Hillier sits up and blows her nose, wiping her eyes with the back of her hand. ‘Fuck,’ she says. ‘Sorry, Sarge.’
Gordon nods, looking straight ahead.
‘Ah,’ Hillier says, exhaling and leaning back. ‘Thank God.’
‘It was dodgy there for a while. Thank the coastguard for the chopper ride to the hospital.’
‘Was she in that cave? The one I could see?’
‘They don’t know for sure. It’s certainly possible. She must have sheltered somewhere. She would have died otherwise.’
‘Would being in a cave have been enough to keep her warm? It was bitter outside. Minus four the coastguard said.’
Gordon exhales, staring at the ceiling. ‘Maybe she had a blanket or coat?’

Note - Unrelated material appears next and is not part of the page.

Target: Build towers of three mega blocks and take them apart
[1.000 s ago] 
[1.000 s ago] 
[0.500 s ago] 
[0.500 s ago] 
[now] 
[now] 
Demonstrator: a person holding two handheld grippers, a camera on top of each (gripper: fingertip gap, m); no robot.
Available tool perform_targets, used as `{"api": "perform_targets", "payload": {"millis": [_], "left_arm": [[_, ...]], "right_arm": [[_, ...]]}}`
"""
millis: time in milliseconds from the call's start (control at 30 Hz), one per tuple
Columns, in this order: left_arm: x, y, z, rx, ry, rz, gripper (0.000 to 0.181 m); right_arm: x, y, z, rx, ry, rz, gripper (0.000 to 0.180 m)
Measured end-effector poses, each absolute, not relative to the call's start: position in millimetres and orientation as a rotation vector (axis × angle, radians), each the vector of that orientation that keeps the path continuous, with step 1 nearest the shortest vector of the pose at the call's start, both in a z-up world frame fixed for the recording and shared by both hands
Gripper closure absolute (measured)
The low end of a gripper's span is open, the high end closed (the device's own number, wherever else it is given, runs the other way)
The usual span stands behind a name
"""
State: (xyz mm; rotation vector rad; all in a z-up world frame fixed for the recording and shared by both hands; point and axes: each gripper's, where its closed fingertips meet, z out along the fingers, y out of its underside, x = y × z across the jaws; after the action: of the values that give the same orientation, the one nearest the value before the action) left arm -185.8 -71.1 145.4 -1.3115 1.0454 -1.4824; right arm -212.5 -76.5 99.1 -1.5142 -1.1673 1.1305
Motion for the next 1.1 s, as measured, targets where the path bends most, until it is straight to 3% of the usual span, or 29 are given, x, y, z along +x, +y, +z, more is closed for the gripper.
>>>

‘She didn’t have one when I found her.’
‘Perhaps she left it behind? You said she was gripping on to the bodies of the kittens. If she dropped it, though, it’ll have gone out with the tide by now.’
Hillier is silent, considering this. After a minute she asks, ‘Can she speak?’
‘No – it’ll be a day or so before she can. But she will eventually. We’ll have to take it easy, though. She’s so little.’
Hillier sets her chin. ‘Yes. But then we’ll know.’
‘What happened?’ Gordon asks.
‘Who did this to her,’ Hillier says.
A flicker of respect flashes over Gordon’s face. ‘You don’t think she just got lost? Wandered off with the kittens and couldn’t find her way back in the storm?’
‘No, I don’t,’ Hillier answers. ‘No, I don’t. Someone is behind this, Sarge. Someone took her. And I intend to find out who.’